**What to do**
What you return must be exactly the lines running from the one with "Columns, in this" to the end of the data below, inclusive, and nothing more.

**Information supplied**
=== Begin Enclosure ===
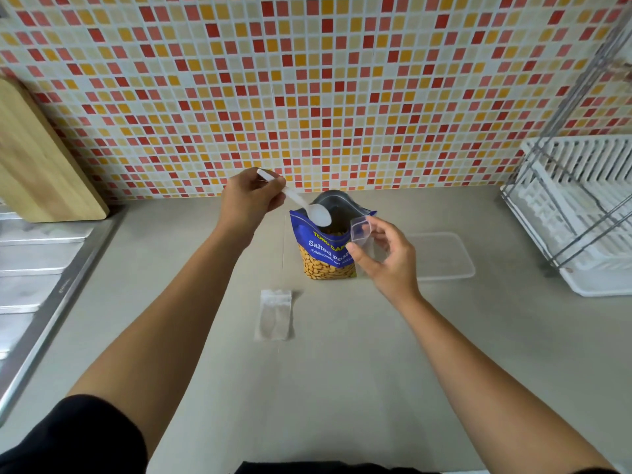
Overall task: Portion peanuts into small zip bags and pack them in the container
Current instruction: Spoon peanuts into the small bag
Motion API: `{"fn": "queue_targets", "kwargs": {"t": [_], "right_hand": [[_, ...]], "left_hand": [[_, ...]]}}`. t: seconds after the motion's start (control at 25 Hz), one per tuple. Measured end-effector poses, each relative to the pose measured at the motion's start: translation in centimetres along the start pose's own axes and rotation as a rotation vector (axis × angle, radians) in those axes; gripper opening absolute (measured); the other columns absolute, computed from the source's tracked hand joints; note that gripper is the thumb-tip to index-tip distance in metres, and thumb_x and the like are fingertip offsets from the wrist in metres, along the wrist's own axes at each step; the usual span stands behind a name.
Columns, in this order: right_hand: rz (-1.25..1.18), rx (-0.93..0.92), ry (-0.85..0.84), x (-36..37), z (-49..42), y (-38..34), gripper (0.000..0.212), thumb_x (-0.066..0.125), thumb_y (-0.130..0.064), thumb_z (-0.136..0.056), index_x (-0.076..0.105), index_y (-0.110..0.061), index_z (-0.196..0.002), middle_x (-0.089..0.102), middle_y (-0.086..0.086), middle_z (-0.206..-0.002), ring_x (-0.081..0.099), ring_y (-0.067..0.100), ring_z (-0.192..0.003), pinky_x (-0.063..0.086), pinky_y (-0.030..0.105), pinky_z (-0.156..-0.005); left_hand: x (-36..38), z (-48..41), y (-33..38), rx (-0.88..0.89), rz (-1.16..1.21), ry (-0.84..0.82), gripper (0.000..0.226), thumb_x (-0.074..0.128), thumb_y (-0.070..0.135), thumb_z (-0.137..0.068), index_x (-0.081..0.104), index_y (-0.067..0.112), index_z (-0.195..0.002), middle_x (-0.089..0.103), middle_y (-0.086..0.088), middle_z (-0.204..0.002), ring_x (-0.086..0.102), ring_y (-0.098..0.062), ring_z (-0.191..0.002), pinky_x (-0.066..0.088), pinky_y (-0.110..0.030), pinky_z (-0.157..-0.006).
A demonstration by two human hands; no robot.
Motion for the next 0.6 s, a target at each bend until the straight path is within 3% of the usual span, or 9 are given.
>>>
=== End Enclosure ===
**Result for this task**
Columns, in this order: right_hand: rz (-1.25..1.18), rx (-0.93..0.92), ry (-0.85..0.84), x (-36..37), z (-49..42), y (-38..34), gripper (0.000..0.212), thumb_x (-0.066..0.125), thumb_y (-0.130..0.064), thumb_z (-0.136..0.056), index_x (-0.076..0.105), index_y (-0.110..0.061), index_z (-0.196..0.002), middle_x (-0.089..0.102), middle_y (-0.086..0.086), middle_z (-0.206..-0.002), ring_x (-0.081..0.099), ring_y (-0.067..0.100), ring_z (-0.192..0.003), pinky_x (-0.063..0.086), pinky_y (-0.030..0.105), pinky_z (-0.156..-0.005); left_hand: x (-36..38), z (-48..41), y (-33..38), rx (-0.88..0.89), rz (-1.16..1.21), ry (-0.84..0.82), gripper (0.000..0.226), thumb_x (-0.074..0.128), thumb_y (-0.070..0.135), thumb_z (-0.137..0.068), index_x (-0.081..0.104), index_y (-0.067..0.112), index_z (-0.195..0.002), middle_x (-0.089..0.103), middle_y (-0.086..0.088), middle_z (-0.204..0.002), ring_x (-0.086..0.102), ring_y (-0.098..0.062), ring_z (-0.191..0.002), pinky_x (-0.066..0.088), pinky_y (-0.110..0.030), pinky_z (-0.157..-0.006).
A demonstration by two human hands; no robot.
Motion for the next 0.6 s, a target at each bend until the straight path is within 3% of the usual span, or 9 are given.
>>>

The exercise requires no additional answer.